On the other hand, aside from the internal conflicts, at times the Castilian monarchy found itself fighting on three fronts in the peninsula, one Muslim and two Christian! A succession of weak or distracted monarchs (more on these in another issue) and inter Christian rivalry meant that the Moorish Granada enjoyed a two hundred year period of sporadic warfare punctuated by intermittent peace treaties. Granada also became a vassal to Castile by paying occasional tribute, which gave it some protection, but would often in its own interests, play off Castile against Aragón.

Although it has sometimes been claimed that within Christian territories, a state of convivencia, or harmonious co-existence between Christian, Muslim and Jew then prevailed, in reality there was rising religious intolerance and discrimination against both Jews and Muslims. This was often stoked-up by the clergy.

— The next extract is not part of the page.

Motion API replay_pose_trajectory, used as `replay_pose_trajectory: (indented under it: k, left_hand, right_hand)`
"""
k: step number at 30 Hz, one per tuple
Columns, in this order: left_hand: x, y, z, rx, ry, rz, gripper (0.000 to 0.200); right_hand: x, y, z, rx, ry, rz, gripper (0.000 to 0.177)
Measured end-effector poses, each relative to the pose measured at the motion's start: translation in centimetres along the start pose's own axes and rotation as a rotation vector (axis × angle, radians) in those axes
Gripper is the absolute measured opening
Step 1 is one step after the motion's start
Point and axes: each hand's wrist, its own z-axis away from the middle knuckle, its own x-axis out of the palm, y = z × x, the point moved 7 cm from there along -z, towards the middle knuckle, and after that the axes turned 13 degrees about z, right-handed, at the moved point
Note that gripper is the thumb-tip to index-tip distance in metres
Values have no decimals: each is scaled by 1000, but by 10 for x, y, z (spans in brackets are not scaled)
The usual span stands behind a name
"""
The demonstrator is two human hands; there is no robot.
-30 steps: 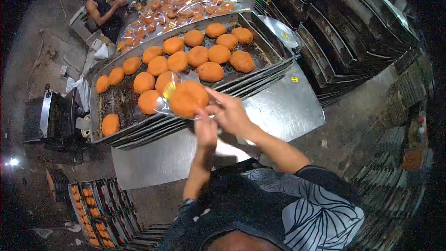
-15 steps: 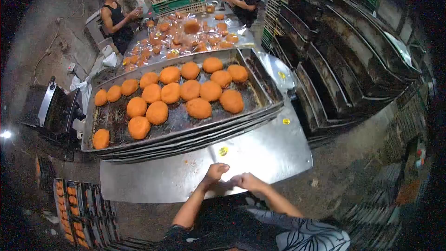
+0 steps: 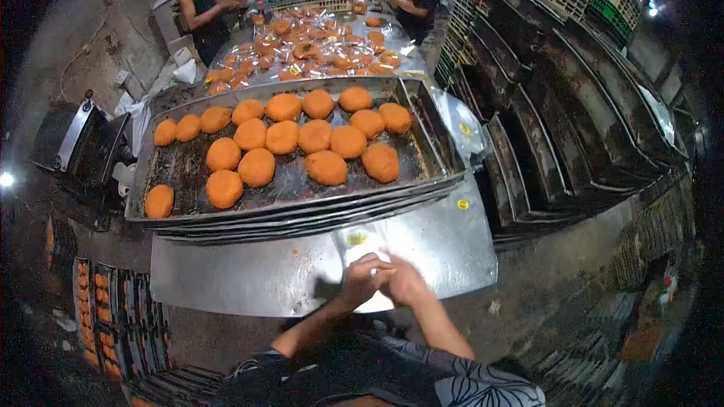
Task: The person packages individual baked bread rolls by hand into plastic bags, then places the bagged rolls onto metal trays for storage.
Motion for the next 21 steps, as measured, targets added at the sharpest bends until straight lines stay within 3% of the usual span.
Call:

In many areas the Jews were blamed for introducing the plague and famines, and in the ensuing pogroms many thousand Jews were massacred.
Neither of these religious minorities were treated equally by the Christians when it came to the law and taxation and they were actively encouraged and sometimes forced to convert to Christianity.

In the 14th century Castile began to build-up its naval power and in 1372 a Castilian fleet linked up with the French to defeat the English at La Rochelle. Three years later the Castilians attacked and burned English ships in the Bay of Bourgneuf. They also attacked Rye, Lewes, the Isle of Wight, Plymouth, Hastings, Portsmouth, Dartmouth, Winchelsea and even sailed up the Thames and burned Gravesend.

In 1469 the marriage of the 18-year-old Isabella 1 of Castile and 17-year-old Ferdinand V of Aragón laid the foundations for a new Spain. They became joint rulers of Castile in 1474 and of Aragón in 1479. Although no actual union of the two kingdoms occurred at this stage as each monarch exercised sovereign power only in his or her own realm, in reality being formidable characters who loyally supported each other, they reigned as a team.

The dynastic union of these two heavyweights would in due course reassert the authority of a single monarchy in Spain and would initiate developments that would not only open up the New World, but propel Spain to the position of a formidable world power, having the first empire on which, it could truly be said, that the sun never set. It would also unfortunately lead to the merciless Spanish Inquisition and to the decimation of a number of civilisations in South America.